◆ Assignment ◆
Please copy exactly the lines from the top of the data through the line containing "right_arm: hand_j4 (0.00", and nothing else.

** Available data follows **

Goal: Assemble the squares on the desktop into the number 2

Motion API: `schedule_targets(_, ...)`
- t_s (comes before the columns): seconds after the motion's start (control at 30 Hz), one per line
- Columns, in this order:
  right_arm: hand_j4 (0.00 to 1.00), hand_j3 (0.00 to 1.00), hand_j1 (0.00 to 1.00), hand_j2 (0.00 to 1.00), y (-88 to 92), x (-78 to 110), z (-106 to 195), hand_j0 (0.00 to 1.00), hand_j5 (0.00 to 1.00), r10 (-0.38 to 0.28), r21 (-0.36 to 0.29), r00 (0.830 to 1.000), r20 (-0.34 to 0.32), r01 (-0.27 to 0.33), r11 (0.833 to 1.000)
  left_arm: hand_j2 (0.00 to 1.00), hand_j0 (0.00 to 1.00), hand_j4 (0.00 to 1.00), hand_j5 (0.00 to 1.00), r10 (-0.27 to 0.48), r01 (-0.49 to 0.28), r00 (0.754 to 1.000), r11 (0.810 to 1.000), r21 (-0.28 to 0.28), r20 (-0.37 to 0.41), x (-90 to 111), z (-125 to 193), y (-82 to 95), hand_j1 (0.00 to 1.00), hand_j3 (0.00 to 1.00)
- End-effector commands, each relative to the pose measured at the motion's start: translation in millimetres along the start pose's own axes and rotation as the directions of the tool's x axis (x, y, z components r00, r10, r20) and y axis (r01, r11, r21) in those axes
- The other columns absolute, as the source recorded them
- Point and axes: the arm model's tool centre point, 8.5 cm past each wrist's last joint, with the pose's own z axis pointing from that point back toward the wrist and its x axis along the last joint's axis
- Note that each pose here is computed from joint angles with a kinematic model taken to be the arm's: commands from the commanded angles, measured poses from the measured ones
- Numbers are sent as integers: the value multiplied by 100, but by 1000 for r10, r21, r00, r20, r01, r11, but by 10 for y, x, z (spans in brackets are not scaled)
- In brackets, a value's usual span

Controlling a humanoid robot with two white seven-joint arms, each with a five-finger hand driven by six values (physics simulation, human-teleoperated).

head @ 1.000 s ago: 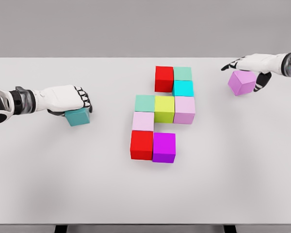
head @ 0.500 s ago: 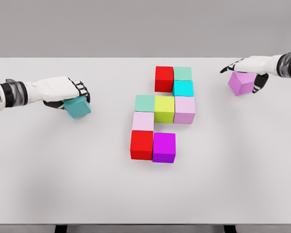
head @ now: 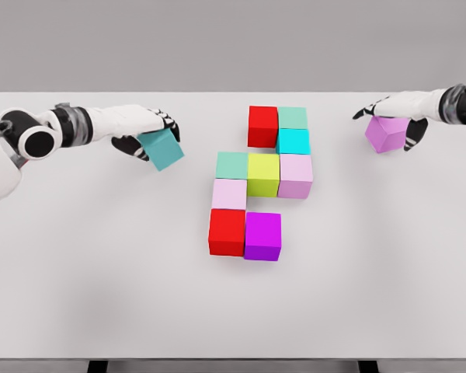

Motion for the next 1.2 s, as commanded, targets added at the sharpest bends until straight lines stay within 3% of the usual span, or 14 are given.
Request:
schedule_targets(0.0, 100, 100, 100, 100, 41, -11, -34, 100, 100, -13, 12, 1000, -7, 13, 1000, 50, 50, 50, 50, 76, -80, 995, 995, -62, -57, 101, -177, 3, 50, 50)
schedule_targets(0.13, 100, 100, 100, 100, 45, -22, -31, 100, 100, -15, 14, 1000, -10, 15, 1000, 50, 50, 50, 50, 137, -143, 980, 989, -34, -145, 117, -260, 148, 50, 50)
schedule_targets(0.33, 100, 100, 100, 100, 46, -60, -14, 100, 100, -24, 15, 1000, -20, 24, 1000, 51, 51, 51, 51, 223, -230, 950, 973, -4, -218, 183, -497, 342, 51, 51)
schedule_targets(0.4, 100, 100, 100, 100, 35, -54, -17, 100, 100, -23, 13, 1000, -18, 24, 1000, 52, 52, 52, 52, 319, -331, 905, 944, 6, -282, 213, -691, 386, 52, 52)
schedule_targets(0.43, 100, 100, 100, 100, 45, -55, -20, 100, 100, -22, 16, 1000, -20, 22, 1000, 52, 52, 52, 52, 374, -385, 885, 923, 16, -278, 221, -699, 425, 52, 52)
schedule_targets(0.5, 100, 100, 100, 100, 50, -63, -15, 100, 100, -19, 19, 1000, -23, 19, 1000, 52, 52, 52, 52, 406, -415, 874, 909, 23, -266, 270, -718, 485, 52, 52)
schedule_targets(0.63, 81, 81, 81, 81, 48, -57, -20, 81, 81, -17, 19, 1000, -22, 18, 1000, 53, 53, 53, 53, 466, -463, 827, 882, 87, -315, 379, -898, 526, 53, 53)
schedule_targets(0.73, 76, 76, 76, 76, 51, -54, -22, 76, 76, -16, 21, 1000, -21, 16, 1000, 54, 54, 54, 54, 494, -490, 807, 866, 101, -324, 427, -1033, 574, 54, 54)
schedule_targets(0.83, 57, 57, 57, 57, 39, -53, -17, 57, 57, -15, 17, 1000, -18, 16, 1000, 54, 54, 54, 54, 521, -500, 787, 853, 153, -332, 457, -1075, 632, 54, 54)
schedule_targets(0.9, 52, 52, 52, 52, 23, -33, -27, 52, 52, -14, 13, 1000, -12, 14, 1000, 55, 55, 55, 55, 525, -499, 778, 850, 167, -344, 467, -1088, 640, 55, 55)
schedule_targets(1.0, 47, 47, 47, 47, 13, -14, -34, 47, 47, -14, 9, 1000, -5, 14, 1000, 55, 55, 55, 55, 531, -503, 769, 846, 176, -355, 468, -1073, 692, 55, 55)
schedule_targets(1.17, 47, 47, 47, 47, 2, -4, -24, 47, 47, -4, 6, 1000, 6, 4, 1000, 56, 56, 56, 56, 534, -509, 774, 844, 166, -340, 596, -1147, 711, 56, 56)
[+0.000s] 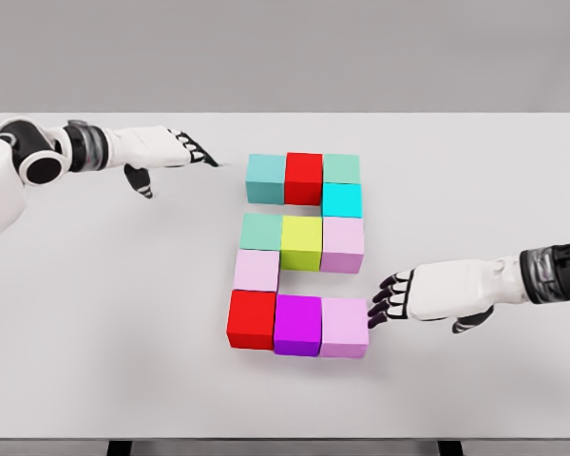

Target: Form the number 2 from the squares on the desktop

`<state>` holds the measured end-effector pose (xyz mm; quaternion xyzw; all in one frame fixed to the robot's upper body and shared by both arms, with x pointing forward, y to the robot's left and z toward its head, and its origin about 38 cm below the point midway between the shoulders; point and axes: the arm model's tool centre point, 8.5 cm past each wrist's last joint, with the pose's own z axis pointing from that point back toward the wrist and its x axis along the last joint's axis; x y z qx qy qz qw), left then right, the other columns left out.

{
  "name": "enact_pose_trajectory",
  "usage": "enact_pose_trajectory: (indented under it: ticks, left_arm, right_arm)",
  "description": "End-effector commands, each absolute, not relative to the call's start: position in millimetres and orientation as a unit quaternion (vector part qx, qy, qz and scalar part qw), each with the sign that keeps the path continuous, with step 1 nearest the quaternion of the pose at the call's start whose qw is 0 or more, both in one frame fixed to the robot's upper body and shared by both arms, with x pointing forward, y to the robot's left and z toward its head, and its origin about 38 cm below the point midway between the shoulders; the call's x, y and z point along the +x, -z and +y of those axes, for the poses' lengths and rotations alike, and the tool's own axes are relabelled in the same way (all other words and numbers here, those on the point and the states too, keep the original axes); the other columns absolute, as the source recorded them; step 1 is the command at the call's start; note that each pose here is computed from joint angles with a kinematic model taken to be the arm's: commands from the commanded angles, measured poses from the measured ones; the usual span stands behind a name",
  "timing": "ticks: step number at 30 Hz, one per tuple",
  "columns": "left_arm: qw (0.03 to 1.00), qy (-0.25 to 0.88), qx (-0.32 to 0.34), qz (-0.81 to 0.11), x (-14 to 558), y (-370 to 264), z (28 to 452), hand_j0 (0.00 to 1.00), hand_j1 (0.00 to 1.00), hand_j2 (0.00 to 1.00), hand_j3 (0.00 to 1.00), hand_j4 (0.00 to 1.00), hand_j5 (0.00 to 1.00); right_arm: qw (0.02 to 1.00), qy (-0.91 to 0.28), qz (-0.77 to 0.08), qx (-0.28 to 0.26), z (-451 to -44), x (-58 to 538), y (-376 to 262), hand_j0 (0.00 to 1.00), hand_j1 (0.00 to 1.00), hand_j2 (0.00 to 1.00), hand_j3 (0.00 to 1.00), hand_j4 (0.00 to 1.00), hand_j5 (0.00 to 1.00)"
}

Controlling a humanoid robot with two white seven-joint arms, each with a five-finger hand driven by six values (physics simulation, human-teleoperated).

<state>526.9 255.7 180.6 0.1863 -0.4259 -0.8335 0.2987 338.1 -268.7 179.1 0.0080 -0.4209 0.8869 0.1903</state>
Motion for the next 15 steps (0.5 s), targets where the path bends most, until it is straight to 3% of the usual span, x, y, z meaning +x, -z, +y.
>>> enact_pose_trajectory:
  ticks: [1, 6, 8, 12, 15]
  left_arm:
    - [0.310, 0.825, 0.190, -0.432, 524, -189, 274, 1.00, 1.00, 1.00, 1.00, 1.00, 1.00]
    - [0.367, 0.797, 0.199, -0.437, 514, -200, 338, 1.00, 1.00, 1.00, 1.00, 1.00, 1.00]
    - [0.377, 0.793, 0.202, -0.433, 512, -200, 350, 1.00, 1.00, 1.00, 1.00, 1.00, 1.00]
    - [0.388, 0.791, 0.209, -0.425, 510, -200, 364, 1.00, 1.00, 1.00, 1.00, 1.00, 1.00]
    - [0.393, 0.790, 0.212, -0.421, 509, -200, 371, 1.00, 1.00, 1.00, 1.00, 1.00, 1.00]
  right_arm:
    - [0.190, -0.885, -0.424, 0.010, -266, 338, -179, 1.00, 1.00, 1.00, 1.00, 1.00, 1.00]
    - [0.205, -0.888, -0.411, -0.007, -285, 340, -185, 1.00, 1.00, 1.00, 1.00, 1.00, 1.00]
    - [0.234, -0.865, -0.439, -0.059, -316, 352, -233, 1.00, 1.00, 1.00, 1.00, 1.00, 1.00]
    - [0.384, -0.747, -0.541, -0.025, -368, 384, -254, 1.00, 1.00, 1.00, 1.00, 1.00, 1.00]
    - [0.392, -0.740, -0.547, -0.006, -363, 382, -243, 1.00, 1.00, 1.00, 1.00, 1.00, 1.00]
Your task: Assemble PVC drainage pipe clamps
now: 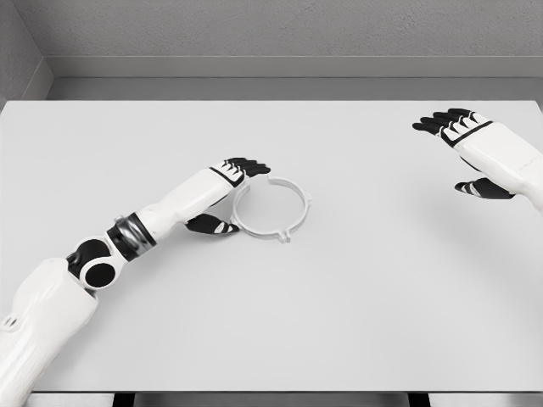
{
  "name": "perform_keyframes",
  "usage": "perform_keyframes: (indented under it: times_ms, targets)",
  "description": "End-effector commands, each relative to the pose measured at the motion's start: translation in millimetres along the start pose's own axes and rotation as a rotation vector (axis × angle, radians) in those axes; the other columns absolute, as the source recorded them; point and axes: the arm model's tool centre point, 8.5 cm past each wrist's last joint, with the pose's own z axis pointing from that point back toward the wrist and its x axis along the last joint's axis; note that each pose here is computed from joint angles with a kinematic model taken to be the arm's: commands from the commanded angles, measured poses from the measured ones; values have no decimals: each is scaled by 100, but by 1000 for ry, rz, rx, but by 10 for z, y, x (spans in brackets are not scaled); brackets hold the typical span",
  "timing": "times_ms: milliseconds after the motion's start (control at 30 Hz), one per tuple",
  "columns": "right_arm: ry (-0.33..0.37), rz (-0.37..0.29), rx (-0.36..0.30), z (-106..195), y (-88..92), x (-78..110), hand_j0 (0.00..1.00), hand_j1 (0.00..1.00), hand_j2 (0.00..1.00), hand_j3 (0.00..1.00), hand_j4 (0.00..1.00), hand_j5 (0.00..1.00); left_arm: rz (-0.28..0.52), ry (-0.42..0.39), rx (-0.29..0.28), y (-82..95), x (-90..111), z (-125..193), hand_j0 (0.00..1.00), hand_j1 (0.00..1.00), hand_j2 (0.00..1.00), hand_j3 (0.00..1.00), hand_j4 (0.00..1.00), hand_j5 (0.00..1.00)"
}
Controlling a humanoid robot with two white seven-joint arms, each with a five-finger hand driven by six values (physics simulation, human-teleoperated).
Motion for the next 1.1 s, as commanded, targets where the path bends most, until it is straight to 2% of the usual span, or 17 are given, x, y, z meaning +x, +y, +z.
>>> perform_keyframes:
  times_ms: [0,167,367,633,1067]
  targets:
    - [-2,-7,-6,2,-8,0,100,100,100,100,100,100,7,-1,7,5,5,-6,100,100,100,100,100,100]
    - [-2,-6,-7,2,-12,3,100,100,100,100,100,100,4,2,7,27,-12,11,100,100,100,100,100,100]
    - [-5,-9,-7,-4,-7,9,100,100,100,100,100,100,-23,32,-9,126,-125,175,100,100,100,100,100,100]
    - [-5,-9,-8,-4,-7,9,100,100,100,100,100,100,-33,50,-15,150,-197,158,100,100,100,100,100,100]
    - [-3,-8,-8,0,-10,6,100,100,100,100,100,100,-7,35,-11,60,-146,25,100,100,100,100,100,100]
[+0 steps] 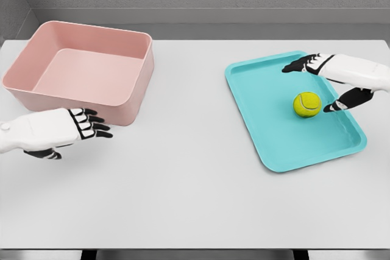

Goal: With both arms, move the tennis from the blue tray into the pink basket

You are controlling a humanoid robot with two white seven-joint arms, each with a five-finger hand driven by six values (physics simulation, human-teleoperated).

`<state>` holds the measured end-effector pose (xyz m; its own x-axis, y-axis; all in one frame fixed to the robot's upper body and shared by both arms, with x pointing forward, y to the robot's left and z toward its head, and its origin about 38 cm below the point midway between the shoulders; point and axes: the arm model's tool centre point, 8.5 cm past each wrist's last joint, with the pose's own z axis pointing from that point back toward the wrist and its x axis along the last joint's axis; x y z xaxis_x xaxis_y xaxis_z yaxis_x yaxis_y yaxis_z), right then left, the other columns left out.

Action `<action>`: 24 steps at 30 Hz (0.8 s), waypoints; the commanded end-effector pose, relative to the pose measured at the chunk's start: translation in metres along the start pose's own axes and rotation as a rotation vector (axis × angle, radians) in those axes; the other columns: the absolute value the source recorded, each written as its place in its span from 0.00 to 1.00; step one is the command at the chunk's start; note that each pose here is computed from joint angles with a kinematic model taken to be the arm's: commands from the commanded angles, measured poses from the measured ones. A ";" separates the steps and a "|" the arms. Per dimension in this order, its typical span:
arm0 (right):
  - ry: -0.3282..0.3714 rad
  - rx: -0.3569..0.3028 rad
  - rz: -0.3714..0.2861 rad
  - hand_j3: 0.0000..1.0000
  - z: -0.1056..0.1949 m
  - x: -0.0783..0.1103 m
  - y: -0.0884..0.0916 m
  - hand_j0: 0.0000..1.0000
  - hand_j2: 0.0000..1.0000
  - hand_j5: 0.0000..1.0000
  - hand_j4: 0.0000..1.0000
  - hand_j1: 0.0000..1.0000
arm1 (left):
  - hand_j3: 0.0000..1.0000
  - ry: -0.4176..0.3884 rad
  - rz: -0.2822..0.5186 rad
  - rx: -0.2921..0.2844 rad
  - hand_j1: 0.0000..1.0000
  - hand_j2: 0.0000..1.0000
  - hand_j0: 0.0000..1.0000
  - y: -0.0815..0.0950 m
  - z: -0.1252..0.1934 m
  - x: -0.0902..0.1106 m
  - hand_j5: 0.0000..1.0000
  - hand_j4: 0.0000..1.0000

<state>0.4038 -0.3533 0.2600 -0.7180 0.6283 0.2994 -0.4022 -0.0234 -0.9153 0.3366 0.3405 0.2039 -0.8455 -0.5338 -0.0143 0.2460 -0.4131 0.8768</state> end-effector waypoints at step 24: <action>0.218 0.120 -0.069 1.00 -0.017 -0.041 0.051 1.00 1.00 1.00 1.00 1.00 | 1.00 -0.044 -0.094 0.068 1.00 1.00 1.00 0.031 -0.030 0.003 1.00 1.00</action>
<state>0.4203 -0.3694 0.2010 -0.5659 0.7728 0.2874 -0.5150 -0.0592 -0.8551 0.3590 0.2985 0.2199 -0.8871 -0.4530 -0.0890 0.1146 -0.4027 0.9081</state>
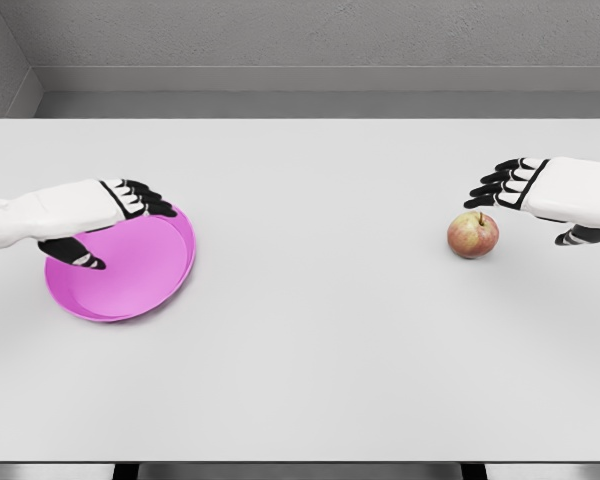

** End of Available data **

◆ Solved exercise ◆
Goal: Assemble the squares on the desktop into the number 2

Motion API: `schedule_targets(_, ...)`
- t_s (comes before the columns): seconds after the motion's start (control at 30 Hz), one per line
- Columns, in this order:
  right_arm: hand_j4 (0.00 to 1.00), hand_j3 (0.00 to 1.00), hand_j1 (0.00 to 1.00), hand_j2 (0.00 to 1.00), y (-88 to 92), x (-78 to 110), z (-106 to 195), hand_j0 (0.00 to 1.00), hand_j5 (0.00 to 1.00), r10 (-0.38 to 0.28), r21 (-0.36 to 0.29), r00 (0.830 to 1.000), r20 (-0.34 to 0.32), r01 (-0.27 to 0.33), r11 (0.833 to 1.000)

Output for the exercise is now complete.